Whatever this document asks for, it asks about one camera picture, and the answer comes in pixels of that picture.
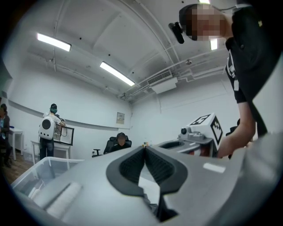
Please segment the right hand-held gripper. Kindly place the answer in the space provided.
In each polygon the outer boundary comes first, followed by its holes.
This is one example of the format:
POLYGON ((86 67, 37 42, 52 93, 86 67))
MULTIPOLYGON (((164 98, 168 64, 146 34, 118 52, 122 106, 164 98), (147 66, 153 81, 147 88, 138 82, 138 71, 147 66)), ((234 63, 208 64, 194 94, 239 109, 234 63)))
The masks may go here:
POLYGON ((188 125, 181 128, 178 135, 179 140, 165 141, 157 146, 161 149, 174 151, 177 153, 188 154, 193 151, 192 147, 184 146, 184 141, 198 143, 201 145, 210 145, 210 156, 217 157, 218 149, 223 138, 223 130, 215 113, 200 116, 188 125))

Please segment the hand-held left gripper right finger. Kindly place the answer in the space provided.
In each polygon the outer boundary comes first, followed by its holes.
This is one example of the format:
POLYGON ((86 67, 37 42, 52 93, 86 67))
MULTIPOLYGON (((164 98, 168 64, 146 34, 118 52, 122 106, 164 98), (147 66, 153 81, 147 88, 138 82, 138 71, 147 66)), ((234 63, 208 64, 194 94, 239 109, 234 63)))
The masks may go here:
POLYGON ((160 187, 155 226, 233 226, 246 150, 230 160, 148 147, 145 162, 160 187))

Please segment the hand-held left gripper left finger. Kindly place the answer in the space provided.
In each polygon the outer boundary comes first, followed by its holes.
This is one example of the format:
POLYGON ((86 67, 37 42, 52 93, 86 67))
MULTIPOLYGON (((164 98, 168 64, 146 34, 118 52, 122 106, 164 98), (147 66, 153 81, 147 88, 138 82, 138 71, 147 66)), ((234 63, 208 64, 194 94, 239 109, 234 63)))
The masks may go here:
POLYGON ((143 166, 141 147, 78 163, 40 192, 33 216, 44 226, 156 226, 138 185, 143 166))

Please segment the person's right hand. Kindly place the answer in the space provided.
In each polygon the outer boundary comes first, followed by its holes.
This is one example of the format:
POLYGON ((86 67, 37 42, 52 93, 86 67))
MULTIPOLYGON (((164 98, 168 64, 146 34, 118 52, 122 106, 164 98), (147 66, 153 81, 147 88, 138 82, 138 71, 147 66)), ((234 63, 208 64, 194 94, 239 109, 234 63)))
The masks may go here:
POLYGON ((194 156, 209 157, 210 156, 210 150, 198 149, 198 150, 195 150, 195 151, 191 151, 189 154, 194 155, 194 156))

__WORK REQUIRED__
The result should be the full set of entries above, restated exactly and without images.

__ANSWER SPACE__
Whatever this document asks for, it asks about one camera picture, and the answer comes in pixels of that picture.
Please segment the right hand-held gripper. Kindly place the answer in the space provided.
In each polygon the outer boundary comes first, followed by its holes.
This is one example of the format:
POLYGON ((86 67, 37 42, 52 93, 86 67))
MULTIPOLYGON (((164 98, 168 64, 146 34, 118 52, 122 106, 164 98), (147 66, 153 81, 147 88, 138 82, 138 71, 147 66)), ((234 63, 208 64, 194 94, 239 109, 234 63)))
The masks may go here:
POLYGON ((188 125, 181 128, 178 135, 179 140, 165 141, 157 146, 161 149, 174 151, 177 153, 188 154, 193 151, 192 147, 184 146, 184 141, 198 143, 201 145, 210 145, 210 156, 217 157, 218 149, 223 138, 223 130, 215 113, 200 116, 188 125))

Please segment the hand-held left gripper right finger. Kindly place the answer in the space provided.
In each polygon the outer boundary comes first, followed by its holes.
This is one example of the format:
POLYGON ((86 67, 37 42, 52 93, 86 67))
MULTIPOLYGON (((164 98, 168 64, 146 34, 118 52, 122 106, 164 98), (147 66, 153 81, 147 88, 138 82, 138 71, 147 66)), ((234 63, 208 64, 194 94, 239 109, 234 63)))
The masks may go here:
POLYGON ((160 187, 155 226, 233 226, 246 150, 230 160, 148 147, 145 162, 160 187))

Please segment the hand-held left gripper left finger. Kindly place the answer in the space provided.
In each polygon the outer boundary comes first, followed by its holes.
This is one example of the format:
POLYGON ((86 67, 37 42, 52 93, 86 67))
MULTIPOLYGON (((164 98, 168 64, 146 34, 118 52, 122 106, 164 98), (147 66, 153 81, 147 88, 138 82, 138 71, 147 66)), ((234 63, 208 64, 194 94, 239 109, 234 63)))
The masks may go here:
POLYGON ((143 166, 141 147, 78 163, 40 192, 33 216, 44 226, 156 226, 138 185, 143 166))

Please segment the person's right hand. Kindly place the answer in the space provided.
In each polygon the outer boundary comes first, followed by its holes.
This is one example of the format:
POLYGON ((86 67, 37 42, 52 93, 86 67))
MULTIPOLYGON (((164 98, 168 64, 146 34, 118 52, 122 106, 164 98), (147 66, 153 81, 147 88, 138 82, 138 71, 147 66)), ((234 63, 208 64, 194 94, 239 109, 234 63)))
The masks may go here:
POLYGON ((194 156, 209 157, 210 156, 210 150, 198 149, 198 150, 195 150, 195 151, 191 151, 189 154, 194 155, 194 156))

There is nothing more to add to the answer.